En los pasillos o en las zonas de café, las personas comparten lo que hicieron en los dos días anteriores. Todos quieren saber lo que hizo el otro. No sé si este afán de novedades es para saciar su curiosidad por la vida ajena, contribuyendo al gran telar social en el que estamos envueltos. O si todos están hambrientos de competición. Y en este caso, el ganador es aquel que presenta el mejor relato. Vence quien realizó actividades con más adrenalina, quien fue a los restaurantes más caros, quien fue invitado a las fiestas más extravagantes.
Y al otro lado de la conversación está quien lanza a los cuatro vientos sus aventuras. Algunas de ellas son narradas con gestos, imitación de voces, suspiros… en fin, una interpretación digna de un Óscar. Las historias son tan detalladas que parecen el diario de una misión; cada hora y minuto del descanso son relatados y representados. Los actores interpretan buscando la aprobación y admiración de los críticos oyentes.
La competición entre los actores es palpable. Como en una subasta, las pujas aumentan gradualmente hasta que ya no es posible incrementar —o maquillar— los hechos. La única puja que se descarta es la realidad: tareas domésticas, preparar a los hijos para la rutina escolar, hacer un maratón de series y películas al lado de quien amas. Cosas simples y accesibles que todos pueden hacer, pero que, lamentablemente, no arrancan aplausos de este público.

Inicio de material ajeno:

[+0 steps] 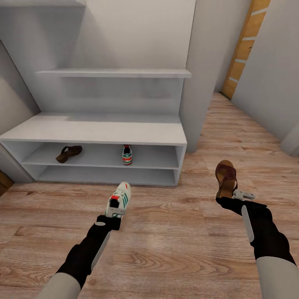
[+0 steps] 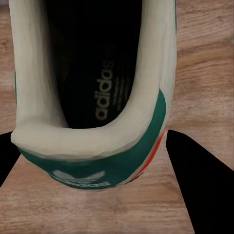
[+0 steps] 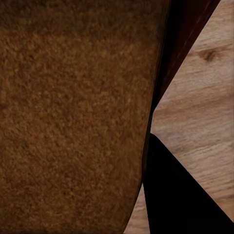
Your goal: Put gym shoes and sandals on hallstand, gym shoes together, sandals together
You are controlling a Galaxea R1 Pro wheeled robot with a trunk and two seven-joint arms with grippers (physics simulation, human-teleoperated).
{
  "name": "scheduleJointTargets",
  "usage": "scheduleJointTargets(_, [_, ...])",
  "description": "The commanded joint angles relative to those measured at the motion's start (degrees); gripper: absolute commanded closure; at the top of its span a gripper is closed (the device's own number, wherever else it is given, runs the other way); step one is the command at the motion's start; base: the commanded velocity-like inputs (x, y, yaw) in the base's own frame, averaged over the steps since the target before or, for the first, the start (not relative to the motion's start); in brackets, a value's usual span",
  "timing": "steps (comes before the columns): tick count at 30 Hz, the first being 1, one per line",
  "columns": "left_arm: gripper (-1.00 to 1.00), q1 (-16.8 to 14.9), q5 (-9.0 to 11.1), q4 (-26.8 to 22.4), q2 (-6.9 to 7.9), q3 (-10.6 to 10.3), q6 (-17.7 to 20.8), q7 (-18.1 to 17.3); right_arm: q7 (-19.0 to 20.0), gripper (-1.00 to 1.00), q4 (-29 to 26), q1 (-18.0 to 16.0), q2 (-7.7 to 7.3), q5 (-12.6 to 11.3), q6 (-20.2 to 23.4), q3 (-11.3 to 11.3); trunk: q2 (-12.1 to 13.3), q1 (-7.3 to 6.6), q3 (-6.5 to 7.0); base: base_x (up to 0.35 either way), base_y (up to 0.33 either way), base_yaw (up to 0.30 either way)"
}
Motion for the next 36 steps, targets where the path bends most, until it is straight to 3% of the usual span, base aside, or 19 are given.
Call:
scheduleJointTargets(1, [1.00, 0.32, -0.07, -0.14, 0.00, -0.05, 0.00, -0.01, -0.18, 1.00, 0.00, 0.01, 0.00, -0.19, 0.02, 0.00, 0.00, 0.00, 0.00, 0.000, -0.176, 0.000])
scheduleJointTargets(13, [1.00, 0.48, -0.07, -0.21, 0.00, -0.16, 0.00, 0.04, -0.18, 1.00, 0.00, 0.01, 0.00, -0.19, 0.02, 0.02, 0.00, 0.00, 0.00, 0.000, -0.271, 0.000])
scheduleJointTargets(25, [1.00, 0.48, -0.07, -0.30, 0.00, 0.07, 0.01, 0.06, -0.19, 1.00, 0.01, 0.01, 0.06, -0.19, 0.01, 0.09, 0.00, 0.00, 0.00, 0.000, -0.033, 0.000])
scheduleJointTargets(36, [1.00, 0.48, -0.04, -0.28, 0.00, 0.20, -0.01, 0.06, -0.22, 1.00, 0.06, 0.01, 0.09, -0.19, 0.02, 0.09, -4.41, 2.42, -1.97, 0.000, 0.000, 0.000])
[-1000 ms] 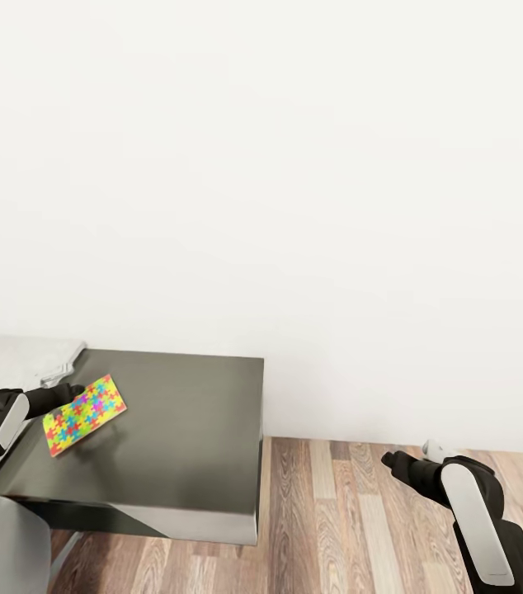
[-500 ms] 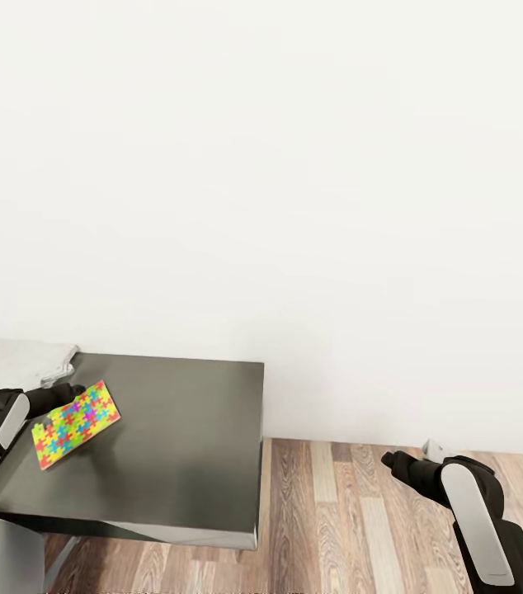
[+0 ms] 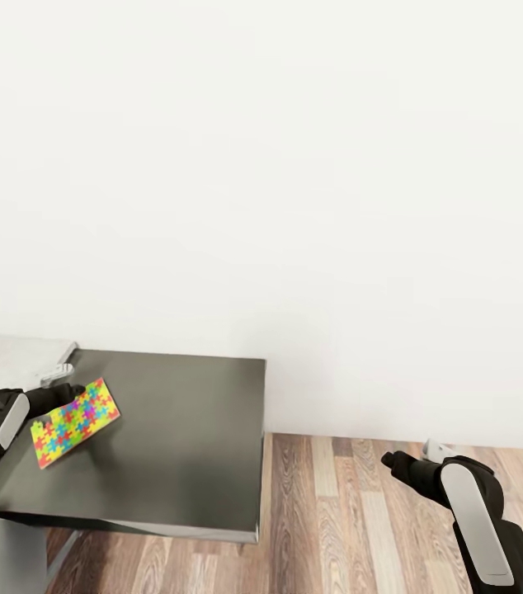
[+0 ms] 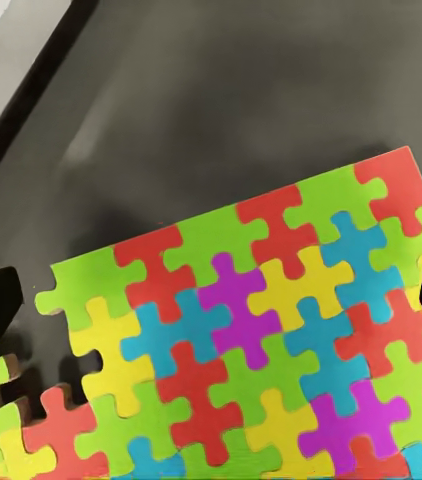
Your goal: Put all the toys in the child's room - the three board games (two on the bed and one on the table), the two jigsaw puzzles on the table, and the tennis ball on the table - inside the toy box on the table in the child's room.
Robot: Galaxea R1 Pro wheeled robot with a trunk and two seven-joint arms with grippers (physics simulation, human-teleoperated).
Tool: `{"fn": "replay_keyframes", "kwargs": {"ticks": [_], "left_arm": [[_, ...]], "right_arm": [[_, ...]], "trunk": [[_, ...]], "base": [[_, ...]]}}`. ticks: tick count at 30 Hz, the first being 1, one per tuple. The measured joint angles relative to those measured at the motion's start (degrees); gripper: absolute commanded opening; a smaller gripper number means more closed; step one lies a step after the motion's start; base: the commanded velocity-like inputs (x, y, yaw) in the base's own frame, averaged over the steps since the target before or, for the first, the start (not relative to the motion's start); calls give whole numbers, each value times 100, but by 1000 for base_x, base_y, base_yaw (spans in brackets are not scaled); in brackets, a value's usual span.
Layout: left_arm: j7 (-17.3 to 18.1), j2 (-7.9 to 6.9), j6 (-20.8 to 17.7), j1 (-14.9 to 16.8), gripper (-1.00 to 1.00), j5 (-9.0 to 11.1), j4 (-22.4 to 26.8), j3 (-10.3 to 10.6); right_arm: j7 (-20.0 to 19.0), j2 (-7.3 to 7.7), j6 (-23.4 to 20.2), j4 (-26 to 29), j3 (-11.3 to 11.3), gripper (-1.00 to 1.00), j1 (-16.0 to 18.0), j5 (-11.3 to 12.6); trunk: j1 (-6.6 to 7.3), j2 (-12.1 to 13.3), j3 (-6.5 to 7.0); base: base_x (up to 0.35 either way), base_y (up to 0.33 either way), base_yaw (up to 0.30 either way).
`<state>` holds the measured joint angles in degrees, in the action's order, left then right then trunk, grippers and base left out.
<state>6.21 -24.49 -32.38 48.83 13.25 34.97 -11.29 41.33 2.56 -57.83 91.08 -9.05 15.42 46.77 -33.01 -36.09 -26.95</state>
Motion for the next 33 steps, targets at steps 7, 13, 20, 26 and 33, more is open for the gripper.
{"fn": "replay_keyframes", "kwargs": {"ticks": [7, 13, 20, 26, 33], "left_arm": [[61, -5, -28, 0, 100, 25, 0, -18], [161, -10, -40, 0, 100, 38, -3, -36], [695, -48, -62, 0, 100, 30, -2, -36], [1189, -64, -87, 0, 100, 22, -3, -36], [1465, -70, -303, 0, 100, 49, -2, -45]], "right_arm": [[0, -2, 0, 0, 0, 100, 0, 0], [1, 1, 0, 1, 0, 100, 0, 0], [-5, 4, 0, 1, 0, 100, -1, 0], [-8, 6, 0, 1, 0, 100, 0, 0], [-8, 15, 0, 1, 0, 100, -1, 0]], "trunk": [[0, 0, -66], [-1, 0, -123], [-1, 0, -160], [-1, 0, -165], [-1, 0, -166]], "base": [[115, 96, 0], [22, 15, 0], [4, 3, 0], [0, 0, 0], [0, 0, 0]]}}
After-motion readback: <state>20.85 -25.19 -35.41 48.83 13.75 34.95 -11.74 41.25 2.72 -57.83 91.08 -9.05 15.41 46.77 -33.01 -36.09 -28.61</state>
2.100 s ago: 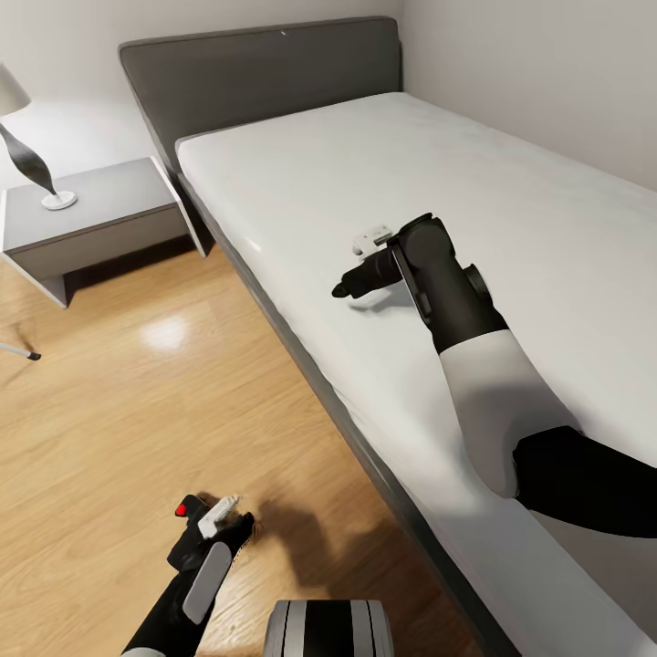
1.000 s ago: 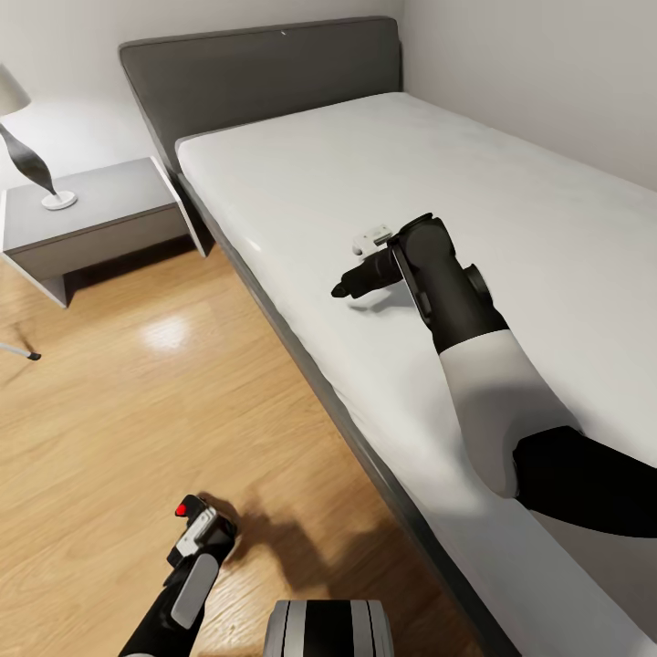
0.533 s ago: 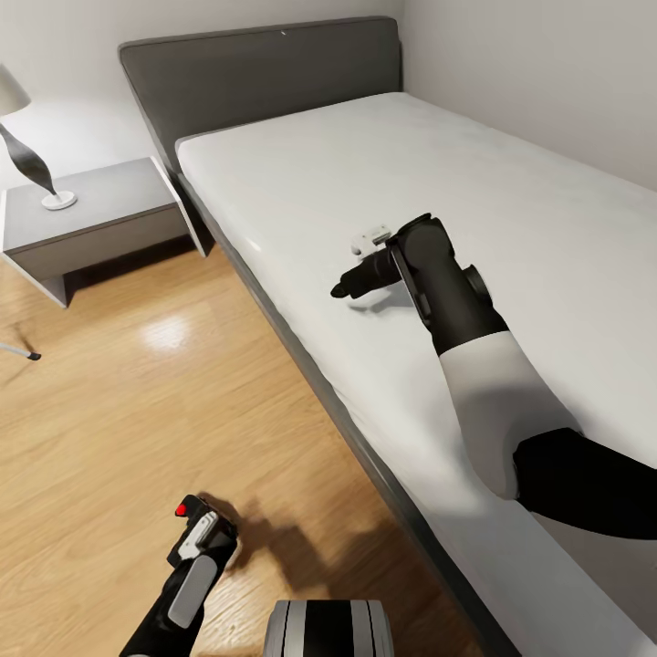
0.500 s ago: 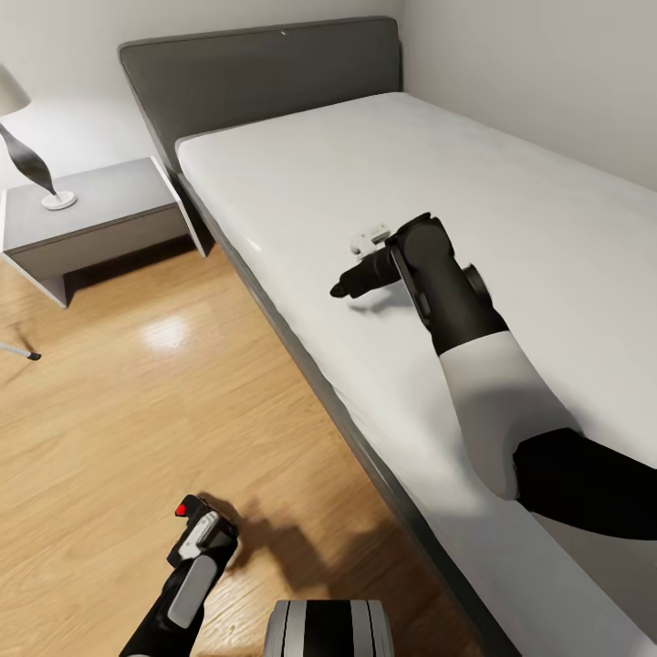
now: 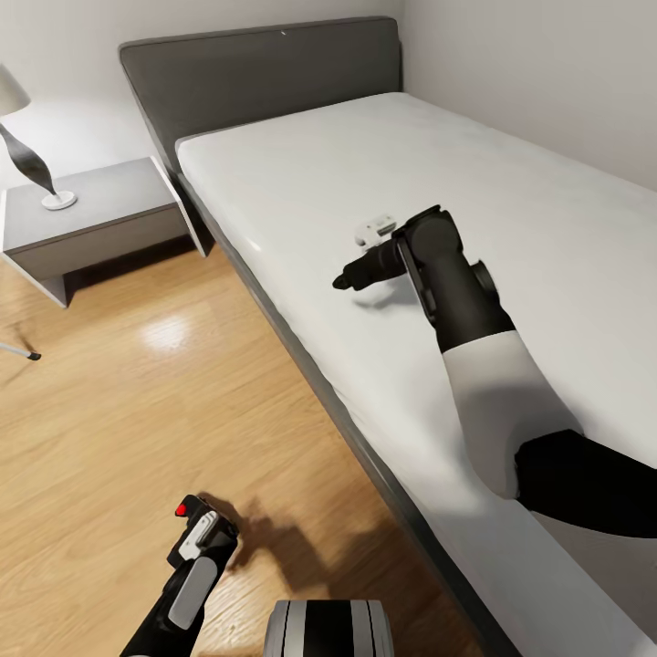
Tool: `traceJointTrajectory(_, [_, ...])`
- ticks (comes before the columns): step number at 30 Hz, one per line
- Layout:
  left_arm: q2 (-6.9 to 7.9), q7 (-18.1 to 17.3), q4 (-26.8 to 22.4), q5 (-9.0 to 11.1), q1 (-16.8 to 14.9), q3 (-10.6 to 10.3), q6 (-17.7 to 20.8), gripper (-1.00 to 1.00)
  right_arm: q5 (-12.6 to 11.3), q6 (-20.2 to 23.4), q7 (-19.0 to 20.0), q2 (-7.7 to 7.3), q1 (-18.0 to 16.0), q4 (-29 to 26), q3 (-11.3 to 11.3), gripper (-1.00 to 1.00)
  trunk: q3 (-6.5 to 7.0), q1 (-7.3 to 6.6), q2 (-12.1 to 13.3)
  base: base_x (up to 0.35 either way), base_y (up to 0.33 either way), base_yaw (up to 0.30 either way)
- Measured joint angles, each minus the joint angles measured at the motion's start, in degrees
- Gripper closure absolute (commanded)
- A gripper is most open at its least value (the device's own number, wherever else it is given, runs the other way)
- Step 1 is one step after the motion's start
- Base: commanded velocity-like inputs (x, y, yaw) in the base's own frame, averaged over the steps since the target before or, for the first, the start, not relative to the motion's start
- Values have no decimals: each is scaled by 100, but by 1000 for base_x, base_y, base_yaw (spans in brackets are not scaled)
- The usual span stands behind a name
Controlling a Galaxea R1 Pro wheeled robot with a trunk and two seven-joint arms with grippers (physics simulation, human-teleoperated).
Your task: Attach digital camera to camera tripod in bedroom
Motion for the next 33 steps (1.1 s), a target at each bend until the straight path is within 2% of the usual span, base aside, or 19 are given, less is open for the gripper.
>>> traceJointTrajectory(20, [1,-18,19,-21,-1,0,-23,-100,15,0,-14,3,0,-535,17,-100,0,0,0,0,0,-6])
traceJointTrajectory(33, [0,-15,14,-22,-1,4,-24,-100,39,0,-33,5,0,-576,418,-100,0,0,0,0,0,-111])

Cuando el telón se cierra con la alerta de un nuevo correo o un mensaje en el chat, la compañía se quita el vestuario y regresa al mundo real, un lugar donde el único guion permitido son las actas de reunión, los informes en hojas de cálculo y las discusiones sobre proyectos y problemas.
Capítulos monótonos que se repetirán lentamente hasta que el teatro reabra la próxima semana.